A stretch of the entries below is to be set down exactly, running from the line with "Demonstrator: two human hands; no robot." through the line with "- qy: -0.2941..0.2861", both included, and no other line.

▶ [Data for this task]:
○ ○ ○ ○ ○

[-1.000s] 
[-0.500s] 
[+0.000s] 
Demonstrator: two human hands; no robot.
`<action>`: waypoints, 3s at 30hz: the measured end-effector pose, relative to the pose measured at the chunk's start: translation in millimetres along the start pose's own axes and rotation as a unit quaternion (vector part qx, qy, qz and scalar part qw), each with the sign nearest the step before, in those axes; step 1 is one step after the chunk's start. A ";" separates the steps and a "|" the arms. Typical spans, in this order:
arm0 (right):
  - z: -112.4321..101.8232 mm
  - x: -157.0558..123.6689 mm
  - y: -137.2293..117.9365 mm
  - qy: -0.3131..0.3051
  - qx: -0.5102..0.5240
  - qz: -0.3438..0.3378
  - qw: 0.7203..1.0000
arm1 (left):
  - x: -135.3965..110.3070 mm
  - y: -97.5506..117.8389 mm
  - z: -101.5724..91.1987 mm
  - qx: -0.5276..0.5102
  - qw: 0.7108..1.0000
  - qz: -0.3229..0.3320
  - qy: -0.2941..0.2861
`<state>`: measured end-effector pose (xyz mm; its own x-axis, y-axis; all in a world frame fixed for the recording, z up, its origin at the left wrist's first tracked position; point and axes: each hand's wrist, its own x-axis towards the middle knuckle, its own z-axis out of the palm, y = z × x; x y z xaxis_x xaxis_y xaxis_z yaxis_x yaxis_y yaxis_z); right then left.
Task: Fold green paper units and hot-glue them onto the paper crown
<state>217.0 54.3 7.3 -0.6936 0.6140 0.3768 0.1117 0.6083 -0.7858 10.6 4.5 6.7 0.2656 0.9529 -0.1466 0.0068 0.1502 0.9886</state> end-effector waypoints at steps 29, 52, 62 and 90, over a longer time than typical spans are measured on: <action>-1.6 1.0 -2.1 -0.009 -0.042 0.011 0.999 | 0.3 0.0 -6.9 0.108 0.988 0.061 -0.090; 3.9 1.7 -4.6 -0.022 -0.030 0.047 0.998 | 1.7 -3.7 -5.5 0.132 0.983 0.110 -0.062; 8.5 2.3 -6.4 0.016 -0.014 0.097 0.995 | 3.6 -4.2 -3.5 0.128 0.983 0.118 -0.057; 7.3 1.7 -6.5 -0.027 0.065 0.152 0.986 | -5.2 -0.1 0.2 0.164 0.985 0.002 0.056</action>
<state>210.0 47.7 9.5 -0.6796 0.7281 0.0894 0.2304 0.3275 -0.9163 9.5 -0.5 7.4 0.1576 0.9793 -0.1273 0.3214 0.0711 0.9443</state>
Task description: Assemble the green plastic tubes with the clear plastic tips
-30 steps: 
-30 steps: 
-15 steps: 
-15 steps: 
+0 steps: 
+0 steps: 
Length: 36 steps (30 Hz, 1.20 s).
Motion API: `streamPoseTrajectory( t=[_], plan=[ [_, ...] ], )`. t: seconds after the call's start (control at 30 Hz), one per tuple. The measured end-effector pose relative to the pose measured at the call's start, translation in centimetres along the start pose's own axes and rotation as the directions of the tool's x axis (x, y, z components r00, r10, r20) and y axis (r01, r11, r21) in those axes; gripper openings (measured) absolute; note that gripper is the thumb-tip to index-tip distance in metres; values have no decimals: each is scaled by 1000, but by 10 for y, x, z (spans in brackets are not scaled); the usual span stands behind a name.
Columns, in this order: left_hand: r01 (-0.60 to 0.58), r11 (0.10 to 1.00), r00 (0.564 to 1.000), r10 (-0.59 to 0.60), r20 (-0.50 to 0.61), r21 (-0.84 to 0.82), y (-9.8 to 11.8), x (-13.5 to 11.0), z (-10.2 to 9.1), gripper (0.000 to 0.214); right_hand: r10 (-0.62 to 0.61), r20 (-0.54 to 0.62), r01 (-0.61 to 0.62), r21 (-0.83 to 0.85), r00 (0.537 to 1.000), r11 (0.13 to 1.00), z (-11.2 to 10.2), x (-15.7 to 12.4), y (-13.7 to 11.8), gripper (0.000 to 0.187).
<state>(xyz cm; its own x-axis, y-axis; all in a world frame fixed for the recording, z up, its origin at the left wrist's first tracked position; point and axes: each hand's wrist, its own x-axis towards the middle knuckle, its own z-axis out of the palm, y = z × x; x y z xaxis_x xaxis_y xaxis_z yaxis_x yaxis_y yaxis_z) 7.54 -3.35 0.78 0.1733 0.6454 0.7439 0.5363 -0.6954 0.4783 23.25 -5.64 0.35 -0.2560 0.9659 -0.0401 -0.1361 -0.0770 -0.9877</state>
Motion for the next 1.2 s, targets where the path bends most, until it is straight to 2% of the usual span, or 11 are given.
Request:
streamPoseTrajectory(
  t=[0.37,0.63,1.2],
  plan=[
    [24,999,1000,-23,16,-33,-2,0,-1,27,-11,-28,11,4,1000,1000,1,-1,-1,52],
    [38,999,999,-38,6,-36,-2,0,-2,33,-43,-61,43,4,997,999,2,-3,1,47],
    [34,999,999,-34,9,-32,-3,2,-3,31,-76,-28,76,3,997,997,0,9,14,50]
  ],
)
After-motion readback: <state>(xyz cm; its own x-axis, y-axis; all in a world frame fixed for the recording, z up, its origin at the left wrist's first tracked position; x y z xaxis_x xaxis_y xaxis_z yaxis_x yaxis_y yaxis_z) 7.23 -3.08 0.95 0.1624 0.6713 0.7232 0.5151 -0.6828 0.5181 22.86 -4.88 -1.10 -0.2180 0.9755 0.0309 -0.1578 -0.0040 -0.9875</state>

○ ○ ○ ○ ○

▶ [Answer area]:
Demonstrator: two human hands; no robot.
`<action>`: waypoints, 3s at 30hz: the measured end-effector pose, relative to the pose measured at the chunk's start: translation in millimetres along the start pose's own axes and rotation as a unit quaternion (vector part qx, qy, qz and scalar part qw), each with the sign nearest the step before, in those axes; step 1 is one step after the chunk's start. A ";" separates the steps and a "|" the arms. Typical spans, in this order:
arm0 (right):
  - z: -112.4321..101.8232 mm
  - x: -157.0558..123.6689 mm
  - y: -137.2293..117.9365 mm
  - qy: -0.3131..0.3051
  - qx: -0.5102..0.5240
  - qz: -0.3438..0.3378
  - qw: 0.7203..1.0000
arm1 (left):
  - x: -135.3965..110.3070 mm
  - y: -97.5506..117.8389 mm
  - z: -101.5724..91.1987 mm
  - qx: -0.5276..0.5102
  - qw: 0.7108..1.0000
  - qz: -0.3229..0.3320
  - qy: -0.2941..0.2861

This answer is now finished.